* EXERCISE *
What lines in the listing below hold the string "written"? Please copy them out.

▼

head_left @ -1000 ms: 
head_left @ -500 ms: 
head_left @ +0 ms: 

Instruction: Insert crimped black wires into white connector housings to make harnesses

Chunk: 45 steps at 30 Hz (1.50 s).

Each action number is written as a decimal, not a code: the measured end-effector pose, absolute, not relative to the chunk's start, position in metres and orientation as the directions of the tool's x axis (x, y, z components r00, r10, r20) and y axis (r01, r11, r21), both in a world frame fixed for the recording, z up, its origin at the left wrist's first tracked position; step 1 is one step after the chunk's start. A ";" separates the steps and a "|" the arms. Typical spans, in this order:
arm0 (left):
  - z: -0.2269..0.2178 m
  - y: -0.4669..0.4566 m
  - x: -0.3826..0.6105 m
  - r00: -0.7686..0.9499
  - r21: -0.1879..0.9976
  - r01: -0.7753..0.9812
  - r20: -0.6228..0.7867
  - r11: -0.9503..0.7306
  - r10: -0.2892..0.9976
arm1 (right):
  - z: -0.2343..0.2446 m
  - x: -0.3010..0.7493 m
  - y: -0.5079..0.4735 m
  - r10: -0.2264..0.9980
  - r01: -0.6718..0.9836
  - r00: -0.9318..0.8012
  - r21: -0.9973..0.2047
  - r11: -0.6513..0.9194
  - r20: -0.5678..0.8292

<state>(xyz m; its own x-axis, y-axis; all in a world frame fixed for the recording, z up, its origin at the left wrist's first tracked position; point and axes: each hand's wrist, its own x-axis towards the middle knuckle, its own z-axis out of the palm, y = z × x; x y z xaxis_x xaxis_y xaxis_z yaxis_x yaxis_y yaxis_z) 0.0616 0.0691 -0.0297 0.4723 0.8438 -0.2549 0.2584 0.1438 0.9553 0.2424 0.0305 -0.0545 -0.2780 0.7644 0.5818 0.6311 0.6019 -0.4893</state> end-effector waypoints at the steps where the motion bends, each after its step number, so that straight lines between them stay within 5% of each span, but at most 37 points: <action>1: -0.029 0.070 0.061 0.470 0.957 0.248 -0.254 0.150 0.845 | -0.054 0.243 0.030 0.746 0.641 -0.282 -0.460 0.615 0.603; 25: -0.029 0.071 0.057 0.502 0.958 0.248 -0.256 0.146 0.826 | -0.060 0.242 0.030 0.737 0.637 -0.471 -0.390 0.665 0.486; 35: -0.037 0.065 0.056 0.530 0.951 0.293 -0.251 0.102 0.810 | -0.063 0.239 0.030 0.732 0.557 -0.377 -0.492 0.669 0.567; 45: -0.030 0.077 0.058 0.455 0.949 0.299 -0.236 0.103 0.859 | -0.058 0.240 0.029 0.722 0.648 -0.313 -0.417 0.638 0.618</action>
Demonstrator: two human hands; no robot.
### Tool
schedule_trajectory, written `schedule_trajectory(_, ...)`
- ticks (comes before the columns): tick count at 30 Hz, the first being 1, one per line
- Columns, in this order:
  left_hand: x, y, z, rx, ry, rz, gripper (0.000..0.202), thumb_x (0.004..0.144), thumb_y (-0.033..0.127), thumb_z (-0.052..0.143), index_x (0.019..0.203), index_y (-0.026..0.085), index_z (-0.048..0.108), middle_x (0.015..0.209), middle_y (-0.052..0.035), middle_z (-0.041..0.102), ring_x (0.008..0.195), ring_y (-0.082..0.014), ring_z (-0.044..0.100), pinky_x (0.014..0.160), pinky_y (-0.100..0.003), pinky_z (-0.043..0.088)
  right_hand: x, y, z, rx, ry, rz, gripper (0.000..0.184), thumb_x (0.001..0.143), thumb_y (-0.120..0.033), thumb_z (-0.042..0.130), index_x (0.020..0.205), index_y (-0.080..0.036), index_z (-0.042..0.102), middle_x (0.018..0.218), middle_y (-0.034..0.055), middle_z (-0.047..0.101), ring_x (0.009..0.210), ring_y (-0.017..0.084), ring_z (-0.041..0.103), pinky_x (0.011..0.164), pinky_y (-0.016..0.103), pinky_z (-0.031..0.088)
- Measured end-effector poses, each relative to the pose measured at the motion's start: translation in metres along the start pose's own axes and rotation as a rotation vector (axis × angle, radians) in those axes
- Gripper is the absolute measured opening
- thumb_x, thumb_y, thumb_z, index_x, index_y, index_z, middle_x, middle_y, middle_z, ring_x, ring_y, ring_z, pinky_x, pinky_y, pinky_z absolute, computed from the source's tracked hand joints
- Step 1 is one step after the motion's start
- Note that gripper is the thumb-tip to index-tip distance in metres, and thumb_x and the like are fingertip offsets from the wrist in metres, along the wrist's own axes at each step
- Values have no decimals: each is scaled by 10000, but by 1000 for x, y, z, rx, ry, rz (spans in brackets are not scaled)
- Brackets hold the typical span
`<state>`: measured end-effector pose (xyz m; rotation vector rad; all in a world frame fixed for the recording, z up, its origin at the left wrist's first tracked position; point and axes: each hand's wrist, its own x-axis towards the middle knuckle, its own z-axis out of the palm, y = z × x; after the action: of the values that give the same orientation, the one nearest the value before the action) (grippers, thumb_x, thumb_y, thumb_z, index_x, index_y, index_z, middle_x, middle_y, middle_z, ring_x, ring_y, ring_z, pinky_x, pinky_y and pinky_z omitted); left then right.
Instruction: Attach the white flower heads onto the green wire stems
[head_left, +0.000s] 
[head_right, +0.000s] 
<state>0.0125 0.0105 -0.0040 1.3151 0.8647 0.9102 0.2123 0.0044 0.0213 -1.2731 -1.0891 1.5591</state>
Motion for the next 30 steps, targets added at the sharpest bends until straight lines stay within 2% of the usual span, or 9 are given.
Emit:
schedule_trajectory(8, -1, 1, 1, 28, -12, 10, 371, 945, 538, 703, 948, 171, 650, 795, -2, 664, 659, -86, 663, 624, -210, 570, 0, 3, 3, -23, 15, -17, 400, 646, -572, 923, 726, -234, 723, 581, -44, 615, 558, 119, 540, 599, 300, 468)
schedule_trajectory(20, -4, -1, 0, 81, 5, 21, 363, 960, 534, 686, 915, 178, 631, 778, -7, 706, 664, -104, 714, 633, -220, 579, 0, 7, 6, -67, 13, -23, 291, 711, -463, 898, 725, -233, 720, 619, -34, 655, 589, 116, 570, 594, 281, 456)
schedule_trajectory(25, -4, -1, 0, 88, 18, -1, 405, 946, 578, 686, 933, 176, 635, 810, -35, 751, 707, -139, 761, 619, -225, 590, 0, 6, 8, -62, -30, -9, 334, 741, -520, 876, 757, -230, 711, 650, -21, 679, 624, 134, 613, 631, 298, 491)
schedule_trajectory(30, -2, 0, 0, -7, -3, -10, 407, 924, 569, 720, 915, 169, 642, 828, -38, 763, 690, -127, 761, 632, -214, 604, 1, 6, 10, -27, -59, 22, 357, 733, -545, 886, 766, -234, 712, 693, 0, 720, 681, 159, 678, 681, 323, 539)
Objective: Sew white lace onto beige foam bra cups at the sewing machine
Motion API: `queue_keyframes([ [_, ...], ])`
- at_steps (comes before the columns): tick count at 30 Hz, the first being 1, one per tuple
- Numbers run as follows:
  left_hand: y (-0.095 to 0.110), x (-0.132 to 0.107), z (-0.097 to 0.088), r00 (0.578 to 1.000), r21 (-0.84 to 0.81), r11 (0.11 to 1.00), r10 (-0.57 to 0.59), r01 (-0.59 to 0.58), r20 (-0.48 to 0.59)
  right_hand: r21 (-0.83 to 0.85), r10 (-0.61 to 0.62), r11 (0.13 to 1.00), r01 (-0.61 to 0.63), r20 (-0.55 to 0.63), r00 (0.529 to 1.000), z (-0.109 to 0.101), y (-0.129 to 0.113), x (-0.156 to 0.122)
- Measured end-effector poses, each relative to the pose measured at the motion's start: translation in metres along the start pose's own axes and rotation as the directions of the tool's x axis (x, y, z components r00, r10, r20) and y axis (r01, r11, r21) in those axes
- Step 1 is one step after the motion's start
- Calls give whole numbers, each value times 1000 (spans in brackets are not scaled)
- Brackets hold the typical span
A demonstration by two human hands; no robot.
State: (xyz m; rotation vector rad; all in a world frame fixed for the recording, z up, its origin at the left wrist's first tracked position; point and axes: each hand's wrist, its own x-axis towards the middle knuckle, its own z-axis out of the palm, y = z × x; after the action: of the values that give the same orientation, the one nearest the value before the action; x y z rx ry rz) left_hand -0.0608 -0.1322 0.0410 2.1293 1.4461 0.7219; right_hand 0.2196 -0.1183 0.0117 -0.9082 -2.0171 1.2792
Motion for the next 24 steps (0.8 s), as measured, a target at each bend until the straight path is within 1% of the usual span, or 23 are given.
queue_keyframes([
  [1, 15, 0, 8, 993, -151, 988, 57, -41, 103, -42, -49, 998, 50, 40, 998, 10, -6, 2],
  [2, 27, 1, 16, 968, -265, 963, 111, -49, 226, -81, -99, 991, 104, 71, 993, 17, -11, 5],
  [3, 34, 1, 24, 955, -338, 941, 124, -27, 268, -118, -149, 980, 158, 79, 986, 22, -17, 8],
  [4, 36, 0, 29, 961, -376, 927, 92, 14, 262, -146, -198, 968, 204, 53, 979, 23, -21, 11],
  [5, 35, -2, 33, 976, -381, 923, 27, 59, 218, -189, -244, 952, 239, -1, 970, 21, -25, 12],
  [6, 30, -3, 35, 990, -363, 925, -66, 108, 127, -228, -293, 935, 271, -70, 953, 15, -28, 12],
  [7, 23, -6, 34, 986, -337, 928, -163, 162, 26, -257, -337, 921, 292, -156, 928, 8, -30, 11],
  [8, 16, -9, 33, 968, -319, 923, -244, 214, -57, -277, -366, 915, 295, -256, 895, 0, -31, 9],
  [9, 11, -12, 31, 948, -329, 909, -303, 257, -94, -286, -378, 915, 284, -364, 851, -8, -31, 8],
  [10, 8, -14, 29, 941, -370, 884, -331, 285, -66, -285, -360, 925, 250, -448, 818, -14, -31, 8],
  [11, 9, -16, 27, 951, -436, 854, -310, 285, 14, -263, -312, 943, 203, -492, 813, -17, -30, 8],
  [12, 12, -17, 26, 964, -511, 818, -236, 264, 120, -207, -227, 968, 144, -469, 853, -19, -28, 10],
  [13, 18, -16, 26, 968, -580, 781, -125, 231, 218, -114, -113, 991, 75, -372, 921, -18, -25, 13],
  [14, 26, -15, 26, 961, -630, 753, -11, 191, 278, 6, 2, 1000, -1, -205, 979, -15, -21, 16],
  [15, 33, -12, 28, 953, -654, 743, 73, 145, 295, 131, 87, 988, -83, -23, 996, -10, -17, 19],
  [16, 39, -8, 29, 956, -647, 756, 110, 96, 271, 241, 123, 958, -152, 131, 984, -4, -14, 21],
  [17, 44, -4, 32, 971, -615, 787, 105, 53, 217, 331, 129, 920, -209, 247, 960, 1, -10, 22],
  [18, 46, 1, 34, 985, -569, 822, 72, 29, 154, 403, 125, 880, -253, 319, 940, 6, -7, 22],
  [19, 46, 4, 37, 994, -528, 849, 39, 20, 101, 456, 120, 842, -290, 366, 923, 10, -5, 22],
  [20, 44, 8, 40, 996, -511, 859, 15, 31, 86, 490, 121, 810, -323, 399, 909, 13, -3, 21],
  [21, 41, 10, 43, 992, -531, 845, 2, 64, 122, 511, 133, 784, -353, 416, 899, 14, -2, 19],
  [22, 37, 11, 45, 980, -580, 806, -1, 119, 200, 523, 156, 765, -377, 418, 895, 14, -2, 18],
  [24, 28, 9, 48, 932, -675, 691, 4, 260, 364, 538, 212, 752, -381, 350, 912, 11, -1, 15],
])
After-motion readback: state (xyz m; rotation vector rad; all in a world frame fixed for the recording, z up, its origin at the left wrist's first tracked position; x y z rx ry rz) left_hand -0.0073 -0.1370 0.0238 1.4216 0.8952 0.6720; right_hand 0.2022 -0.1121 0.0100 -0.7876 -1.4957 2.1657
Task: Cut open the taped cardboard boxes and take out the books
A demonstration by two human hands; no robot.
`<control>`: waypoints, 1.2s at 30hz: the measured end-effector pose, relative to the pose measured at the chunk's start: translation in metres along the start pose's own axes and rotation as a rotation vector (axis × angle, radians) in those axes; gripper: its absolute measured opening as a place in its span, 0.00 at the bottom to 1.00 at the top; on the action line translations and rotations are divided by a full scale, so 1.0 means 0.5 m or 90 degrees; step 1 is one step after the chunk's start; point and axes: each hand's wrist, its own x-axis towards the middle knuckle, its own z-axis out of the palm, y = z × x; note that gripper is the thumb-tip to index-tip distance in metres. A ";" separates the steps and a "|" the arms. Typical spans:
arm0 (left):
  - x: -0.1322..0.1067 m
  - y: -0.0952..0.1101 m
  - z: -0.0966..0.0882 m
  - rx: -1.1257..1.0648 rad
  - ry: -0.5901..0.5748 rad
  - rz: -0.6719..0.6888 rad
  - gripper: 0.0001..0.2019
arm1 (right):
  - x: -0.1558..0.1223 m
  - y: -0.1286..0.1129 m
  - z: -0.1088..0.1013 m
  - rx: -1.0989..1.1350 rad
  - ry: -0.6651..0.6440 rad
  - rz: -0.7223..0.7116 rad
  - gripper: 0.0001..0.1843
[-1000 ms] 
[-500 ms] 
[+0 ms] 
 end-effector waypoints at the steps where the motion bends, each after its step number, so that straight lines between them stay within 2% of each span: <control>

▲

* THE ANSWER *
Each action number is written as a decimal, not a code: the measured end-effector pose, absolute, not relative to the chunk's start, position in metres and orientation as the directions of the tool's x axis (x, y, z components r00, r10, r20) and y axis (r01, r11, r21), both in a world frame fixed for the recording, z up, its origin at the left wrist's first tracked position; step 1 is one step after the chunk's start. A ";" separates the steps and a "|" the arms. Typical spans, in this order:
schedule_trajectory, written `schedule_trajectory(_, ...)`

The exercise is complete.